Exercise description: Only those lines in the data below from the line containing "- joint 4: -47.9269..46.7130" through the line containing "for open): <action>", both included, should be restated word for word.

[Data excerpts]
= Beginning of Section =
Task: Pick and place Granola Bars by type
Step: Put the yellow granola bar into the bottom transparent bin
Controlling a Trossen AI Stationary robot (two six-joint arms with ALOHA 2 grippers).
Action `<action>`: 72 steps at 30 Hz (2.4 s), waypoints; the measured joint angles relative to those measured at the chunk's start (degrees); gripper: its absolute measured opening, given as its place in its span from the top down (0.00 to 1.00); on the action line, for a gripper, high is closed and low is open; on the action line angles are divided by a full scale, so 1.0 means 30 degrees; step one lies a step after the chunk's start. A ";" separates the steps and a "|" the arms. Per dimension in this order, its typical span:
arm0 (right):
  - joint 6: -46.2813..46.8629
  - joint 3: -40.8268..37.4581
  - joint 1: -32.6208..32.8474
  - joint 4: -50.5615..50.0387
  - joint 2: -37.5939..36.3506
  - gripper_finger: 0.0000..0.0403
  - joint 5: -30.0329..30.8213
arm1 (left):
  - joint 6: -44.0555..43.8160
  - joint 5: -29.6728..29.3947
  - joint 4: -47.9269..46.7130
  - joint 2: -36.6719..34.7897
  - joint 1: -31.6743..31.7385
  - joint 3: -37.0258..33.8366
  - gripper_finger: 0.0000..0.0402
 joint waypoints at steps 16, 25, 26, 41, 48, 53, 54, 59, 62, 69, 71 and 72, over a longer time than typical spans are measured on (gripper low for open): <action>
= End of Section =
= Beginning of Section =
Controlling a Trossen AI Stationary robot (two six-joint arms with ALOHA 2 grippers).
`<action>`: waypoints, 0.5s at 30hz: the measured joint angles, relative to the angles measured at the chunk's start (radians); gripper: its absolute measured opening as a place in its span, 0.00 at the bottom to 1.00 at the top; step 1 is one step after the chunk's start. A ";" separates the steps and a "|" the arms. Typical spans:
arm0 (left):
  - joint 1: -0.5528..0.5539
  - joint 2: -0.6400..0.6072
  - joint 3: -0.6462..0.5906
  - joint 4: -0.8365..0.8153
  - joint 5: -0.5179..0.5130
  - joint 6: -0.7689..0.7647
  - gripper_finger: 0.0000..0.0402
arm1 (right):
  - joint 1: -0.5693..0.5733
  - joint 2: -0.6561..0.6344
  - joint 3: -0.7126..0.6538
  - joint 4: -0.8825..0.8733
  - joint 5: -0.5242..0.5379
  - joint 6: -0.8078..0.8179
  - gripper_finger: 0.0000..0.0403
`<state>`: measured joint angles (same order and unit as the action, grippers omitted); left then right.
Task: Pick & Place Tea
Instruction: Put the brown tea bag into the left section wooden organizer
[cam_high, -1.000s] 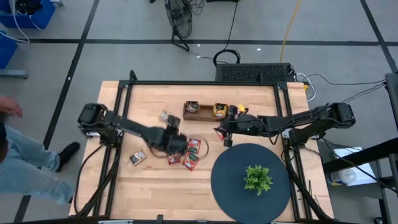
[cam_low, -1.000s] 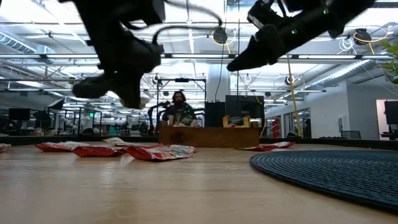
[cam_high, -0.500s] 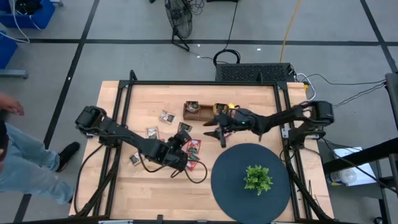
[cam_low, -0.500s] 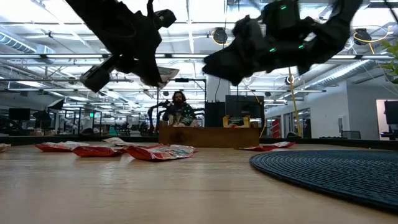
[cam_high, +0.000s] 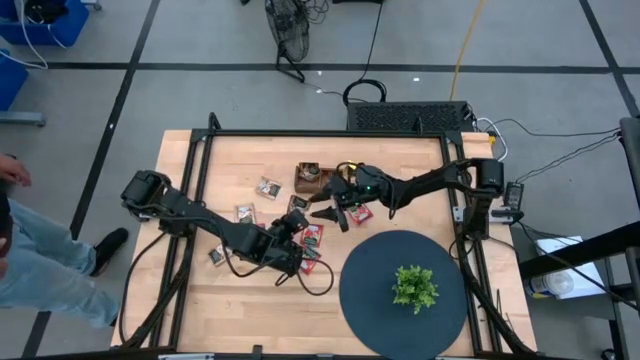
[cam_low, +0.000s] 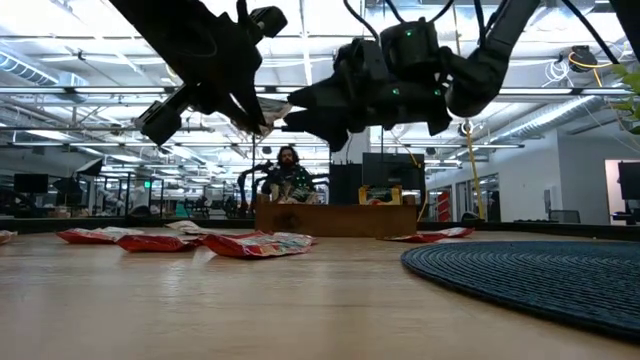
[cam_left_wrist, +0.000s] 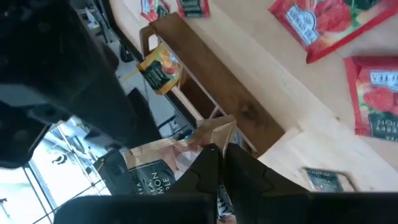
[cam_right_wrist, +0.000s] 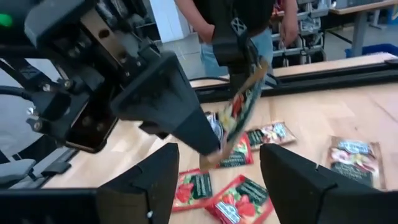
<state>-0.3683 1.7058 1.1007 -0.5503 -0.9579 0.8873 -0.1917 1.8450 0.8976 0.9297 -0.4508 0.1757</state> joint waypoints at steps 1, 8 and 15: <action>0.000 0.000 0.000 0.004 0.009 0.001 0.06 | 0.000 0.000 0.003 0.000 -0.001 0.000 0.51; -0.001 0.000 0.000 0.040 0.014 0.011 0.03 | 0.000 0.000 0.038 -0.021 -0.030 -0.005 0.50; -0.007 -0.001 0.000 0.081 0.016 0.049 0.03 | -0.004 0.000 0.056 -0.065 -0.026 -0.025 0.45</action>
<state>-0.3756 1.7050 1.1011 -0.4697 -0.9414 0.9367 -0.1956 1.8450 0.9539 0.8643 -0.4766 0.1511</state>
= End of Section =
Result below:
  - joint 4: -47.9269..46.7130
  - joint 2: -36.6719..34.7897
  - joint 1: -31.6743..31.7385
  - joint 3: -37.0258..33.8366
  - gripper_finger: 0.0000..0.0402
 joint waypoints at steps 16, 25, 26, 41, 48, 53, 54, 59, 62, 69, 71 and 72, over a longer time than typical spans are measured on (gripper low for open): <action>

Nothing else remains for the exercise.